Потом пришли бесстыдные воровские сны. Не было среди нас ни одного, кому бы не снилось, что он ворует, так как это был в лагере единственный способ обмануть судьбу, и все задерживающие центры рухнули во сне еще раньше, чем в действительности. Мы воровали во сне с увлечением и торжеством. Это были яркие сны, и я выслушал о них сто отчетов от зэ-ка всех возрастов и положений, и сам видел такие же сны. Мы крали во сне, потому что нам случалось красть и днем (М I 284–285).

Ил. 22–25. Работы в русле канала, иногда – в морозы, с использованием примитивных инструментов (Архив истории ГУЛАГа / Томаш Кизны)

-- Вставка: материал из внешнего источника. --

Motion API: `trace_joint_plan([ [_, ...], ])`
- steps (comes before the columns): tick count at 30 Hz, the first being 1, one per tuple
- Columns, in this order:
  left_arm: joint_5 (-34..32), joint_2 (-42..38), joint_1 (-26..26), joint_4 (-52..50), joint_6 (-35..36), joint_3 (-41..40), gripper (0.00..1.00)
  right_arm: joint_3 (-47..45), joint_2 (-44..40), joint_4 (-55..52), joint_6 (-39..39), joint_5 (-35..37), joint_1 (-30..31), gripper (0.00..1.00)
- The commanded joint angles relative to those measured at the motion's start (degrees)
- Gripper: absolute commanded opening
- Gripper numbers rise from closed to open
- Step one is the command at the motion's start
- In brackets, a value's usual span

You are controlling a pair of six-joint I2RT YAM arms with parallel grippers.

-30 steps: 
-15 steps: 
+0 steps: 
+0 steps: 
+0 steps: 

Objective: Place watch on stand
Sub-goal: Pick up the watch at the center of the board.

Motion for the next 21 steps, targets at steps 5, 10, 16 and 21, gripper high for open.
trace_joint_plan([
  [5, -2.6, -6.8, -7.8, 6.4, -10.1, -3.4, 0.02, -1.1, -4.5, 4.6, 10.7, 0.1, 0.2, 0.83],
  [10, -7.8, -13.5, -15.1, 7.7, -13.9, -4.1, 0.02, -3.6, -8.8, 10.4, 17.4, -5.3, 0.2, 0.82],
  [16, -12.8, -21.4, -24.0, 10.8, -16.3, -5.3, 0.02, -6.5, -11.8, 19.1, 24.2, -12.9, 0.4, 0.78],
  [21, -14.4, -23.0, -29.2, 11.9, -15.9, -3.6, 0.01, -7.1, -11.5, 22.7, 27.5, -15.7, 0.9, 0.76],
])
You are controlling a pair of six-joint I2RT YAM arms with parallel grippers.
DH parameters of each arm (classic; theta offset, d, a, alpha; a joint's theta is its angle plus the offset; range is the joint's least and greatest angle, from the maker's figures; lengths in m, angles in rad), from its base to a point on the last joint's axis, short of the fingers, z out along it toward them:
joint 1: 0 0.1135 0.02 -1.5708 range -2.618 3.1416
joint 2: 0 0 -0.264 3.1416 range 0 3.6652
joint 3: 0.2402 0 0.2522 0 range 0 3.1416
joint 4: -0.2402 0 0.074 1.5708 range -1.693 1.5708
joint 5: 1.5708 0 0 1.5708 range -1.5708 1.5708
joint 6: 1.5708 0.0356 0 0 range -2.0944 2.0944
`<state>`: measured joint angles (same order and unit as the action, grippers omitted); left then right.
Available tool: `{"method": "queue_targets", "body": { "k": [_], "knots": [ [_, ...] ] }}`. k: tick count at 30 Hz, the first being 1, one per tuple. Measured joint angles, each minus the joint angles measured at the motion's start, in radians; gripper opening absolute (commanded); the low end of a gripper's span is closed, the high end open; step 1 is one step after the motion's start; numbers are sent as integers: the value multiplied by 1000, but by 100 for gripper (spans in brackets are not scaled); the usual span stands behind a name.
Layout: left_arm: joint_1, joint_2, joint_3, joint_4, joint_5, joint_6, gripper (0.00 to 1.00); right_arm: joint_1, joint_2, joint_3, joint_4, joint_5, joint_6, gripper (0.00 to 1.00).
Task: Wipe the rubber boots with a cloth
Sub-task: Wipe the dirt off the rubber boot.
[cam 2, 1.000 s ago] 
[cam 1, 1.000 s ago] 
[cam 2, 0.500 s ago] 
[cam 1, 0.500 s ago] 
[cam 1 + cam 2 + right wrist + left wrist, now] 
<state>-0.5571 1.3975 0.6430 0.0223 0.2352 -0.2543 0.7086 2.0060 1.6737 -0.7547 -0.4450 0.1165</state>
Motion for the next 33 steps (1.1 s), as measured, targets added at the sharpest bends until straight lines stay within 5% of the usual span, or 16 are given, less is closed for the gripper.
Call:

При появлении чего-либо съедобного люди могли впадать в нечто вроде опьянения. Марголину вместе с одним солагерником повезло получить легкую работу в овощехранилище. Кража картошки в обход традиционного обыска при покидании подвала изображается как некая озорная проделка. Потом в том же подвале они обнаруживают «морковный рай»; последствия чрезмерного увлечения корнеплодами он описывает так:

Этот «морковный рай» или «морковный оазис» в январе 1944 года был выдающимся событием в истории моего круглицкого сидения. Мы жили в морковном экстазе. Все остальное отступило на задний план. От 8 до 11 ежедневно мы ели морковь. Каждые 5 минут кто-нибудь из нас бегал к волшебному источнику. <…> За две недели я съел пуда два моркови. Морковь струилась в моих жилах, мир был окрашен в ее веселый цвет. Мы воспрянули духом с Николаем. Морковный румянец заиграл на наших щеках (М I 326–327).

вернуться

320

См.: Эпплбаум. ГУЛАГ. С. 257.

вернуться

321

Это также видно из рассказов немецких военнопленных, занимавшихся в ГУЛАГе принудительным трудом: примечательна точность сообщаемого. Впечатляющим примером может послужить: Thiele. 1945. Nach dem Untergang, особ. S. 43–100.